The Bremenhalle inside the airport hosts a small aviation and space exploration museum, displaying the Junkers W33 Bremen and the first Spacelab module.

Bremen airport is the home airport of the Alfred Wegener Institute for Polar and Marine Research (AWI) two Basler BT-67 research aircraft Polar 5 and Polar 6. The AWI fleet was relocated to Bremen after Bremerhaven Airport was closed in 2016.
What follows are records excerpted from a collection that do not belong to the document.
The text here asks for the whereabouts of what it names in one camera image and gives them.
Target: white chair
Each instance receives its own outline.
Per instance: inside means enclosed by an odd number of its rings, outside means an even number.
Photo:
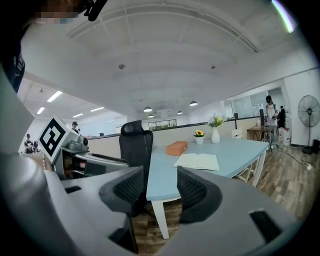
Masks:
[[[243,136],[242,128],[231,131],[231,138],[242,139]]]
[[[236,130],[232,130],[231,131],[231,138],[235,138],[235,139],[242,139],[243,138],[243,130],[242,128],[240,129],[236,129]],[[255,168],[254,170],[252,170],[252,165],[253,163],[256,161],[256,164],[255,164]],[[250,164],[250,168],[246,167],[244,168],[240,173],[238,173],[236,175],[237,178],[239,178],[240,180],[244,181],[244,182],[248,182],[249,180],[249,176],[250,176],[250,173],[253,173],[253,176],[256,175],[256,171],[257,171],[257,168],[258,168],[258,162],[259,162],[259,157],[257,159],[255,159],[251,164]],[[246,177],[241,177],[242,174],[244,174],[245,172],[247,172],[246,174]]]

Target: table
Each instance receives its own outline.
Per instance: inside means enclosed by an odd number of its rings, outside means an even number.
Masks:
[[[269,143],[269,147],[271,149],[271,152],[272,152],[272,143],[273,143],[273,135],[274,135],[274,128],[276,128],[277,126],[275,125],[269,125],[269,126],[264,126],[264,125],[261,125],[260,127],[252,127],[250,129],[247,129],[247,131],[253,131],[253,137],[252,139],[255,140],[255,136],[256,136],[256,139],[258,141],[268,141]],[[266,136],[264,138],[262,138],[262,133],[266,133]]]
[[[213,144],[211,140],[204,140],[202,145],[188,142],[186,154],[216,155],[220,171],[198,170],[232,178],[258,159],[258,166],[253,180],[257,186],[264,165],[268,144],[265,142],[238,138],[220,139],[220,143]],[[179,156],[167,155],[166,147],[152,149],[146,199],[151,201],[154,214],[164,239],[169,238],[164,202],[180,198],[177,189],[177,168],[173,167]]]

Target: small white pot
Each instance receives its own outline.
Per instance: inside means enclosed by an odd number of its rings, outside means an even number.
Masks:
[[[215,143],[215,144],[220,142],[220,135],[219,135],[217,127],[212,128],[211,141],[212,141],[212,143]]]
[[[198,145],[201,145],[202,143],[204,143],[204,137],[195,137],[195,142],[198,144]]]

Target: yellow flower
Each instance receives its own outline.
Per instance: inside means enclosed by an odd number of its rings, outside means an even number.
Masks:
[[[198,135],[204,135],[204,133],[201,130],[196,130],[195,133]]]

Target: orange box
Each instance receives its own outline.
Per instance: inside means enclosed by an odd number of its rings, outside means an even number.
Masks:
[[[181,156],[188,148],[188,143],[186,141],[176,141],[175,143],[166,146],[165,153],[171,156]]]

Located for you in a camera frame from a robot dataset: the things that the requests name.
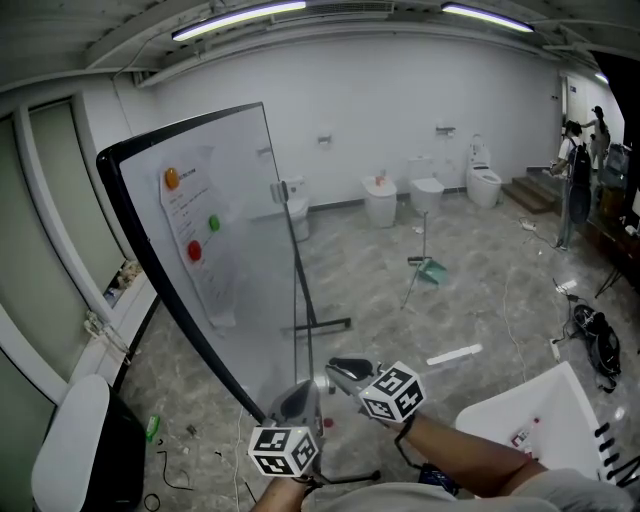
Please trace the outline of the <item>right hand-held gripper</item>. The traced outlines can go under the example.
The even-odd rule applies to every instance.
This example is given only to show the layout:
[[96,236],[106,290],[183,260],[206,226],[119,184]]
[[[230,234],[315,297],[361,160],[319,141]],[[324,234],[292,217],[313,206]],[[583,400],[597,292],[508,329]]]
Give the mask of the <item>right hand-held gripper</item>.
[[397,361],[387,365],[369,357],[332,357],[326,365],[331,383],[353,397],[370,418],[404,423],[426,399],[419,375]]

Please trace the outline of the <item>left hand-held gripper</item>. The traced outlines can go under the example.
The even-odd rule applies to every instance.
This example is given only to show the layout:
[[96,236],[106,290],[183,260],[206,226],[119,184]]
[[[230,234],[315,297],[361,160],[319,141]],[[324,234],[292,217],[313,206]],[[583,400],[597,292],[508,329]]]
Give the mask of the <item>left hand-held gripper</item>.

==Airlines and destinations==
The following airlines offer regular scheduled and charter flights at Bremen Airport:

| Airlines | Destinations |
|---|---|
| Aegean Airlines | Seasonal charter: Heraklion |
| Air Anka | Seasonal charter: Antalya |
| AJet | Seasonal: Bodrum |
| Austrian Airlines | Vienna |
| Corendon Airlines | Seasonal: Antalya, Heraklion |
| Eurowings | Stuttgart Seasonal: Palma de Mallorca |
| GP Aviation | Pristina (ends 30 August 2026) |
| KLM | Amsterdam |
| Lufthansa | Munich |
| Lufthansa City Airlines | Munich |
| Pegasus Airlines | Istanbul–Sabiha Gökçen Seasonal: Antalya |
| Ryanair | Alicante, Lamezia Terme (begins 25 October 2026), London–Stansted, Málaga, Palma de Mallorca, Zadar |
| Sundair | Fuerteventura Seasonal: Beirut, Burgas, Gran Canaria, Heraklion, Hurghada, Monastir, Palma de Mallorca, Rhodes, Tenerife–South, Varna |
| SunExpress | Antalya, Izmir |
| Swiss International Air Lines | Zurich |
| Turkish Airlines | Istanbul |

==Statistics==

|  | Passengers | Movements | Freight (in t) |
| 2000 | 1,918,064 | – | – |
| 2008 | +2,486,337 | 46,876 | 723 |
| 2009 | −2,448,851 | −43,650 | +731 |
| 2010 | +2,676,297 | +46,409 | −539 |
| 2011 | −2,560,023 | −45,412 | +612 |
| 2012 | −2,447,007 | −44,737 | +643 |
| 2013 | +2,612,627 | −44,263 | −567 |
| 2014 | +2,773,129 | +45,987 | +721 |
| 2015 | −2,660,754 | −42,263 | −608 |
| 2016 | −2,573,501 | −40,687 | +731 |
| 2017 | −2,540,084 | −37,233 | −647 |
| 2018 | −2,561,535 | +38,574 | −626 |
| 2019 | −2,308,338 | −36,308 | −525 |
| 2020 | −594,680 | −20,173 | +1,151 |
| 2021 | +630,062 | −18,949 | −230 |
| 2022 | +1,493,007 | +25,083 | +319 |
| 2023 | +1,814,892 | +27,045 | −276 |
| 2024 | +1,887,017 | +28,429 | +287 |
^{Source: ADV}

==Ground transportation==

===Tram===

Tram line 6 departs every 6 to 10 minutes (on Sunday evenings up to 20 min) to Universität Bremen via Domsheide and Hauptbahnhof. The ride takes 11 minutes to the city center, 16 minutes to the central station and 30 minutes to the university.

===Car===

The airport can be reached via motorway A1 (Baltic Sea – Ruhr area; Exit Arsten) and the yet only partly completed city motorway A281 which crosses the city of Bremen.